What the task asks:
Print, exactly as they stand, the lines below from the one that has "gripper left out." to the one that has "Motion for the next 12", inclusive, leaving out the pictures.

Entries taken from a collection

====

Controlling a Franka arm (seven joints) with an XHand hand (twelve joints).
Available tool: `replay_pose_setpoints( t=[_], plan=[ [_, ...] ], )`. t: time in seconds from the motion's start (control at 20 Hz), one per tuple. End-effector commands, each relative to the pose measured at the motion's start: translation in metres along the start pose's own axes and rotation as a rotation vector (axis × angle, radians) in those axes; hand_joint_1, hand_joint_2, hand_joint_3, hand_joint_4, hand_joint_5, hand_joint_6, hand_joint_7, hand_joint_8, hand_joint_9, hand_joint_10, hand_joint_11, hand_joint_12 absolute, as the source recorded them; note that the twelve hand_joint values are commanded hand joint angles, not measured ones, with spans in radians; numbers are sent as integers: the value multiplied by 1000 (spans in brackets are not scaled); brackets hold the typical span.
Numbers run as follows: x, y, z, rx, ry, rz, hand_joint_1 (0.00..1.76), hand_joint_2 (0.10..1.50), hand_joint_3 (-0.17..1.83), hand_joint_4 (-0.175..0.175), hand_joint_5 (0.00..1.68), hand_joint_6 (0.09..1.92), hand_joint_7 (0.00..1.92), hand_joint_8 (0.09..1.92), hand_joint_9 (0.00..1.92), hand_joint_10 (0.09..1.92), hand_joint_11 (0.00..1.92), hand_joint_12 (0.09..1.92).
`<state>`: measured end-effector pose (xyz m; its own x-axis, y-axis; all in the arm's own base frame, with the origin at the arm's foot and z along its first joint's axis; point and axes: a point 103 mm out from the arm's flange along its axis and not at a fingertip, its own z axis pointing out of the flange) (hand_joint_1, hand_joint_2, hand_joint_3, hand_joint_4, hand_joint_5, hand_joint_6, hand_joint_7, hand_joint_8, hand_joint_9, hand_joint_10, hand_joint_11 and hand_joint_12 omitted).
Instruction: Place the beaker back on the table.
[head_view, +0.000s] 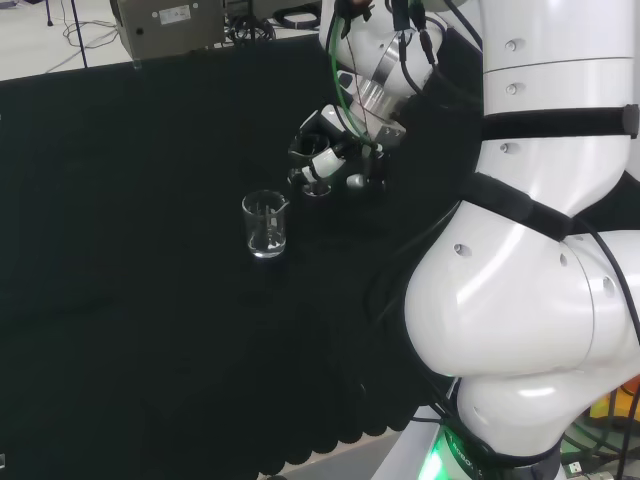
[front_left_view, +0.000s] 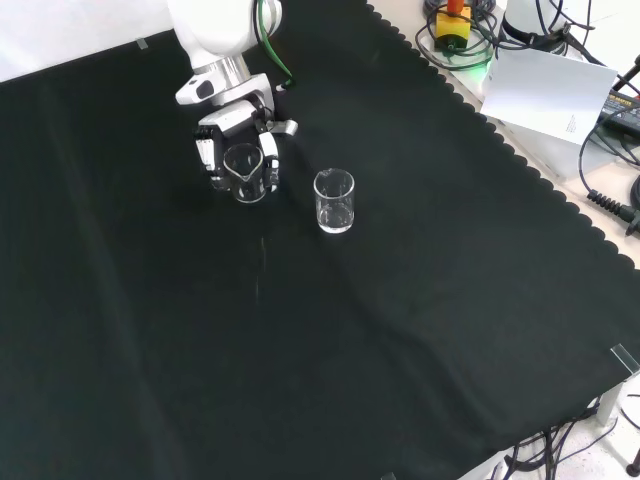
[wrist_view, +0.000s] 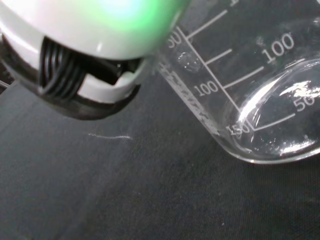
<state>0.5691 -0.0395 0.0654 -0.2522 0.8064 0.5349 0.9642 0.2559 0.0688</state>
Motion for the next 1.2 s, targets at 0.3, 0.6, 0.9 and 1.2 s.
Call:
replay_pose_setpoints(
  t=[0.3, 0.6, 0.9, 1.2],
  plan=[
    [-13, -5, 1, -31, 34, 12, 1447, 475, 872, -175, 1260, 685, 1368, 678, 1692, 87, 1385, 586],
    [-3, 0, 16, 20, 23, 21, 1427, 596, 714, -139, 1189, 824, 1252, 797, 1615, 87, 1343, 597],
    [-2, -1, 22, 62, 32, 33, 1209, 851, 339, -55, 1178, 723, 1185, 661, 1474, 87, 1325, 704],
    [0, -3, 20, 90, 40, 36, 1083, 796, 307, -43, 896, 795, 860, 712, 1269, 87, 978, 979]
  ],
)
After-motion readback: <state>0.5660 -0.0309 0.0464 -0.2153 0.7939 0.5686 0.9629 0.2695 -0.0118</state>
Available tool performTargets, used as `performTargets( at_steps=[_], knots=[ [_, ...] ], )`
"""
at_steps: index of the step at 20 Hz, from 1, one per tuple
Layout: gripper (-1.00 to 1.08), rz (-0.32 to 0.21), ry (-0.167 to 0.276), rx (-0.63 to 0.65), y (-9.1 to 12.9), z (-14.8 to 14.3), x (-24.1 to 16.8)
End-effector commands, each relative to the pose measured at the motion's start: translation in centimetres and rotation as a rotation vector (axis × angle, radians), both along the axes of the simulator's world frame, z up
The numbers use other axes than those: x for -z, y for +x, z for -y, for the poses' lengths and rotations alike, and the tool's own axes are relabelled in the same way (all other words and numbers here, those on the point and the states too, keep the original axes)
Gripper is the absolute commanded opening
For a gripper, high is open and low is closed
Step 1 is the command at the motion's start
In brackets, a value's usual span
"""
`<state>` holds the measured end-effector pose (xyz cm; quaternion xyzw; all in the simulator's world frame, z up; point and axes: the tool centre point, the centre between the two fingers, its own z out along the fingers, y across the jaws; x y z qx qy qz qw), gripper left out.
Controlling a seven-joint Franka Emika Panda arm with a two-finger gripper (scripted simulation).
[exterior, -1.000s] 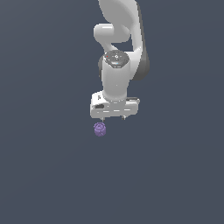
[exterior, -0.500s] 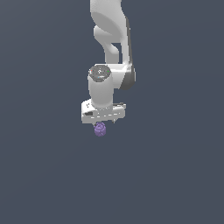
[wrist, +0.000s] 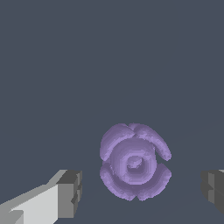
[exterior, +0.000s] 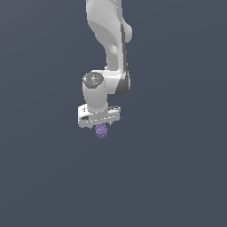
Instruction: Pick up the object and move it to a goal position.
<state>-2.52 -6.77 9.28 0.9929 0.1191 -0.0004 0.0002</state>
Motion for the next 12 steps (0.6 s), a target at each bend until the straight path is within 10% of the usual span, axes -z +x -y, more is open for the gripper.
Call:
performTargets(
  at_steps=[1, 12],
  knots=[
    [1.00, 0.001, 0.000, -0.004, 0.0, 0.1, 0.2],
    [1.00, 0.000, 0.000, -0.003, -0.2, 0.1, 3.3]
  ],
)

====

Reply to the task:
`<state>` holds the measured end-effector pose (xyz cm; quaternion xyzw; all in the simulator's world frame, z up; point and axes: the tool centre point, the centre between the two fingers, its own z out along the fingers, y across the jaws; x y z qx qy qz qw), gripper left out.
Controlling a seven-joint Franka Emika Panda arm with a two-finger gripper (scripted simulation).
[exterior, -1.000s] 
[exterior, -0.500s] 
[wrist, +0.000s] 
[exterior, +0.000s] 
Instruction: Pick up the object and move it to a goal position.
<state>-2.52 -6.77 9.28 0.9929 0.1191 -0.0004 0.0002</state>
Motion for the next 12 steps (0.6 s), a target at each bend until the straight path is within 10% of the usual span, axes -z +x -y, more is open for the gripper.

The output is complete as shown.